筆者は思うのです.頭の切れる人は多趣味であると.
これはおそらく「頭が切れるから多趣味になった」ではなくて「多趣味だから頭が切れるようになった」といいますか,二重螺旋構造だと思うのです.お互いがお互いを刺激しながら螺旋階段のように登っていくイメージです.
1つの趣味からではなく,多くの趣味からおもしろさを感じ取れる人というのは,それだけ入力のアンテナが広いことだと思うのです.よって,自然に出力も多くなり,頭が切れるという話になる.頭が切れると,よりアンテナが広くなり,また趣味が多くなっていく,この繰り返しです.ポジティブなループです.ループというよりやはり二重螺旋(スパイラル)です.

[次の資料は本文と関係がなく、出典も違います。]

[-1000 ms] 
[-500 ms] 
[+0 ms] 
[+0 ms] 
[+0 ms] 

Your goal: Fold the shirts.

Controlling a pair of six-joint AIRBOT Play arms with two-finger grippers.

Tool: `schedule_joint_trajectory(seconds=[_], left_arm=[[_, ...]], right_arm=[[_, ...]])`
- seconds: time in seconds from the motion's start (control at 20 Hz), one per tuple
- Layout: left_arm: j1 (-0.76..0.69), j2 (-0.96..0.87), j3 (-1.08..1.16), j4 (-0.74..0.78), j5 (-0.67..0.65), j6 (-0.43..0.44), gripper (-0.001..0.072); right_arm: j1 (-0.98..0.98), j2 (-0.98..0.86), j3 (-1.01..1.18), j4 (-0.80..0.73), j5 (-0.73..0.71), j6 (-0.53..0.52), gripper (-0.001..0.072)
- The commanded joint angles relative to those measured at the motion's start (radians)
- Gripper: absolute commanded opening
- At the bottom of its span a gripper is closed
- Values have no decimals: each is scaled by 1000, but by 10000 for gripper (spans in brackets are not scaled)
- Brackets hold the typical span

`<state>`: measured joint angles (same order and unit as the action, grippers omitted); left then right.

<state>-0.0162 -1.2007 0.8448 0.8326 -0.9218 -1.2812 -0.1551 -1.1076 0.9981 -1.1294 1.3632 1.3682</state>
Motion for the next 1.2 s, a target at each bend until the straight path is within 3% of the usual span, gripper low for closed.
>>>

なかには日々「おもしろくないなー」と思っている人もいるかと思います.それはやはり主観だと思うのです.世の中のことをどう感じるかは,自分のアンテナの性能の問題だと思うのです.世の中にはいろいろなことが起こっているし,いろいろな体験をしている人がたくさんいます.それを感じ取れないというのは,ちょっぴり損をしているかもしれません.まずは少しずつアンテナを広げて行動しましょう.
●自分を変える方法
もし,自分を変えたいと思う人がいたのなら,まずは入力を変えると良いと思います.読む本を変えて入力する言葉や考え方を変え,見るものも変え,行動も変えて,自分の周りを置き換えていくわけです.すぐに効果は現れないかもしれませんが,徐々に自分が変わるのがわかると思います.
●自己とはブレンド?
「入力と出力が同じなら自己はないのか?」という話にまでなってしまうかもしれませんが,そうはなりません.なぜなら,入力したものがブレンドされ,時間をかけて熟成されるからです.この何をどうブレンドし熟成させるかが「自己」であると筆者は思うのです.
とにかく本を読むことと,そこで得た知識を体感に変えるために実際に行動をしてみることが重要なのです.
●漁師プログラマの原点
筆者が「漁師プログラマ(注B)」を名乗る原点はここにあります.本に限らないのですが,情報というものは,大筋はあっていても細かいところが伝わらなかったり,抜けてたり,古くなっていたりすることが多いのです.
ですから情報を鵜呑みにする前に実際に行動して確かめてみることが大切なのです.たとえば,リンゴの皮の剥き方を身振り手振りで教わったとしても実際に剥けるようになるかどうかはやはり体感で覚えるしかないと思うのです.やってみて初めて理解できることは多いですし,考えるよりもやってみたほうが簡単だったということはよくあります.何事もやってみなければわからないということです.
もう一度強調しますが「種を手に入れても蒔(ま)かなければ収穫はない」ということです.
注B)理論ではなく実践を重視する(コードは動いてナンボと思っている)プログラマのこと.筆者の造語.